Can be Teleport between current to desired state?

Quantum teleportation, or entanglement-assisted teleportation, is a technique used to transfer information on a quantum level, usually from one particle (or series of particles) to another particle (or series of particles) in another location via quantum entanglement. It does not transport energy or matter, nor does it allow communication of information at superluminal (faster than light) speed. Its distinguishing feature is that it can transmit the information present in a quantum superposition, useful for quantum communication and computation.


The two parties are Alice (A) and Bob (B), and a qubit is, in general, a superposition of quantum state labeled |0\rangle and |1\rangle. Equivalently, a qubit is a unit vector in two-dimensional Hilbert space.

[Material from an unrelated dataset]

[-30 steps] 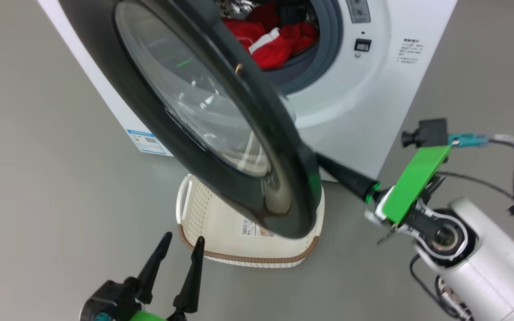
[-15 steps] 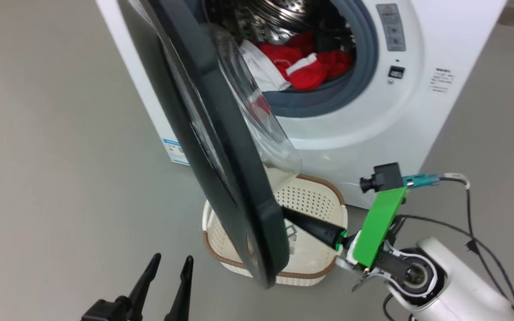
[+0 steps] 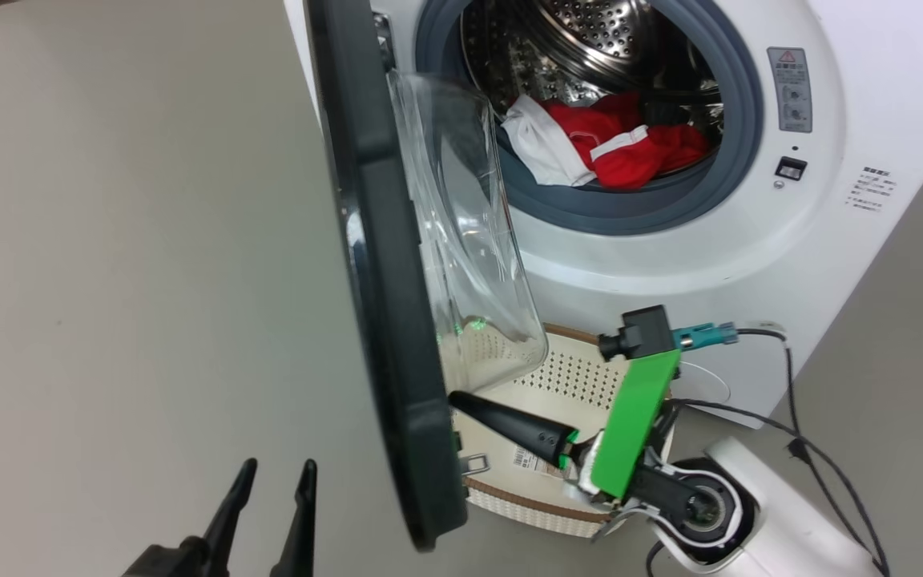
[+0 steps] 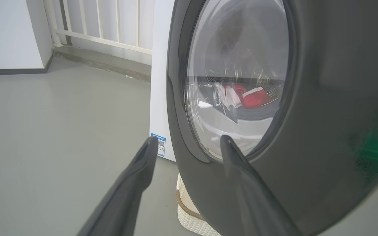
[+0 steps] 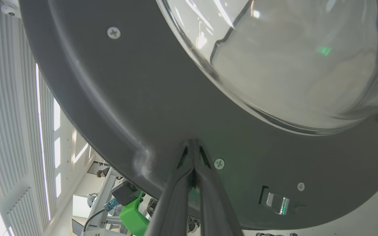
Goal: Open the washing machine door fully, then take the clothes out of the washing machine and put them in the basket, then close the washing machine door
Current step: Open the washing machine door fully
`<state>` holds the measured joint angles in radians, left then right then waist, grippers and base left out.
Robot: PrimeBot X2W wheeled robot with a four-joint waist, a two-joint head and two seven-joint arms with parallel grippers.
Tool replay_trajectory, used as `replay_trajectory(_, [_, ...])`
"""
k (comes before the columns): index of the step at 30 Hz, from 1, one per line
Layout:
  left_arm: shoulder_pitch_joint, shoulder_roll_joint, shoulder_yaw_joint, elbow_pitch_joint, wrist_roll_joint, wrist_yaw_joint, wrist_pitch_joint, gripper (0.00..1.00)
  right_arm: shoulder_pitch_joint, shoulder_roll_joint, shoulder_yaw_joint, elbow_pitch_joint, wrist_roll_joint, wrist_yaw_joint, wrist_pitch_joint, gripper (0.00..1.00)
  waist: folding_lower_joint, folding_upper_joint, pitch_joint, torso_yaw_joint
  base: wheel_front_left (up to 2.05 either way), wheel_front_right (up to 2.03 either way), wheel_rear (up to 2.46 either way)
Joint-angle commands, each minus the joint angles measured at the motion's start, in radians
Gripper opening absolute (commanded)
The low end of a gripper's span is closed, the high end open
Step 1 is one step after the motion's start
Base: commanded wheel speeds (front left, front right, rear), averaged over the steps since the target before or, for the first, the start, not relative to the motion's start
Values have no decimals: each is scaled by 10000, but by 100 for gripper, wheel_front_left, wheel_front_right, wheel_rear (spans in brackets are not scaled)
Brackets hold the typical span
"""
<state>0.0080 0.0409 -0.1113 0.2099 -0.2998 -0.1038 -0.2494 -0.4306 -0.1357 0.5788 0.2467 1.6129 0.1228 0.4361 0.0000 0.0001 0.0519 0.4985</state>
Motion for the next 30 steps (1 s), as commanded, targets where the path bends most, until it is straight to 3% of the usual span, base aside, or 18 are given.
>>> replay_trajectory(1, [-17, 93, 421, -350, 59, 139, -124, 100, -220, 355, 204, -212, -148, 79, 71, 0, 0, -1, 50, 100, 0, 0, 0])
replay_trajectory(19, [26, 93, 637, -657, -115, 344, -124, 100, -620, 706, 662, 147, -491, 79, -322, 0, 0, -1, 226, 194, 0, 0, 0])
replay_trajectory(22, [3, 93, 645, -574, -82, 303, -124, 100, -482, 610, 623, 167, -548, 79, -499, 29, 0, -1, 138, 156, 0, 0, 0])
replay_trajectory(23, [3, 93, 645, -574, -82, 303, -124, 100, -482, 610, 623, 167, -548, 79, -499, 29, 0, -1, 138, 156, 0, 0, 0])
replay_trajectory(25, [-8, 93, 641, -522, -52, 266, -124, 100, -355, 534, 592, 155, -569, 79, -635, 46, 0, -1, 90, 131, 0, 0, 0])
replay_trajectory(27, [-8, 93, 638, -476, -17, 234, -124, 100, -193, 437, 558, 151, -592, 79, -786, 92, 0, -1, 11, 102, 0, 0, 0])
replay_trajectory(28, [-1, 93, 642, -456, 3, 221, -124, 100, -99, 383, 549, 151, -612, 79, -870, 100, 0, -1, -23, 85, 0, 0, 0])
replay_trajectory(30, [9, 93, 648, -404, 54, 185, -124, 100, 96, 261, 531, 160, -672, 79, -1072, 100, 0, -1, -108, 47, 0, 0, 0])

Suppose Alice has a qubit in some arbitrary quantum state |\psi\rangle. Assume that this quantum state is not known to Alice and she would like to send this state to Bob. Ostensibly, Alice has the following options:

1. She can attempt to physically transport the qubit to Bob.
2. She can broadcast this (quantum) information, and Bob can obtain the information via some suitable receiver.
3. She can perhaps measure the unknown qubit in her possession. The results of this measurement would be communicated to Bob, who then prepares a qubit in his possession accordingly, to obtain the desired state. (This hypothetical process is called classical teleportation.)

Option 1 is highly undesirable because quantum states are fragile and any perturbation en route would corrupt the state.

The unavailability of option 2 is the statement of the no-broadcast theorem.

Similarly, it has also been shown formally that classical teleportation, aka. option 3, is impossible; this is called the no teleportation theorem. This is another way to say that quantum information cannot be measured reliably.

Thus, Alice seems to face an impossible problem. A solution was discovered by Bennet et al. (see reference below.) The parts of a maximally entangled two-qubit state are distributed to Alice and Bob. The protocol then involves Alice and Bob interacting locally with the qubit(s) in their possession and Alice sending two classical bits to Bob. In the end, the qubit in Bob's possession will be in the desired state.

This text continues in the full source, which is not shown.